Read the data, and whenever a line holds the word "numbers", report that line.
_ _ _ _
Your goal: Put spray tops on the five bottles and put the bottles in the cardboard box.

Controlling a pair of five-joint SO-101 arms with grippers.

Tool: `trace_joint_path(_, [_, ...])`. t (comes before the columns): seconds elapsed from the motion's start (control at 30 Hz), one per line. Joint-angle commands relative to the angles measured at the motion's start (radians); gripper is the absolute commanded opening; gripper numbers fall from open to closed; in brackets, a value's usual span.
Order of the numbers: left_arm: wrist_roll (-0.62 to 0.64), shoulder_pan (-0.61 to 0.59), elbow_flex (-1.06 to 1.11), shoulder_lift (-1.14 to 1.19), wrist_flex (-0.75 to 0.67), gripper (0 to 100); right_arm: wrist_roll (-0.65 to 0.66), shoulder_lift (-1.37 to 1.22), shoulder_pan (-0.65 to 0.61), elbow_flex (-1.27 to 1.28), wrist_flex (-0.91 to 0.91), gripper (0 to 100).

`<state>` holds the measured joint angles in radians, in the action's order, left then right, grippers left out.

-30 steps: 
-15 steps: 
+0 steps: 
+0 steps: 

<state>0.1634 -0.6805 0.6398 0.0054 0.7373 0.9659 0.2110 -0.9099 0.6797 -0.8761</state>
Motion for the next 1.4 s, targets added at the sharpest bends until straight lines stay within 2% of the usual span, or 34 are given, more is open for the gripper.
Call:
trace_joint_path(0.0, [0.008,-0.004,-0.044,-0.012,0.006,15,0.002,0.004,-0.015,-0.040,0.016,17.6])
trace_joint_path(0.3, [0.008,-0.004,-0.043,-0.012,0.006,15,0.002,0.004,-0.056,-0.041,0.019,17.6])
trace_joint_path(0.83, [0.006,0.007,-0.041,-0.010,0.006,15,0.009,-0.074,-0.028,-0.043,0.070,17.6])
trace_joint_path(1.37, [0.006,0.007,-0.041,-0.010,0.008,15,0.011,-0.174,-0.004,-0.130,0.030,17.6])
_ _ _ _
● **Written answer**:
Tool: `trace_joint_path(_, [_, ...])`. t (comes before the columns): seconds elapsed from the motion's start (control at 30 Hz), one per line. Joint-angle commands relative to the angles measured at the motion's start (radians); gripper is the absolute commanded opening; gripper numbers fall from open to closed; in brackets, a value's usual span.
Order of the numbers: left_arm: wrist_roll (-0.62 to 0.64), shoulder_pan (-0.61 to 0.59), elbow_flex (-1.06 to 1.11), shoulder_lift (-1.14 to 1.19), wrist_flex (-0.75 to 0.67), gripper (0 to 100); right_arm: wrist_roll (-0.65 to 0.66), shoulder_lift (-1.37 to 1.22), shoulder_pan (-0.65 to 0.61), elbow_flex (-1.27 to 1.28), wrist_flex (-0.91 to 0.91), gripper (0 to 100).

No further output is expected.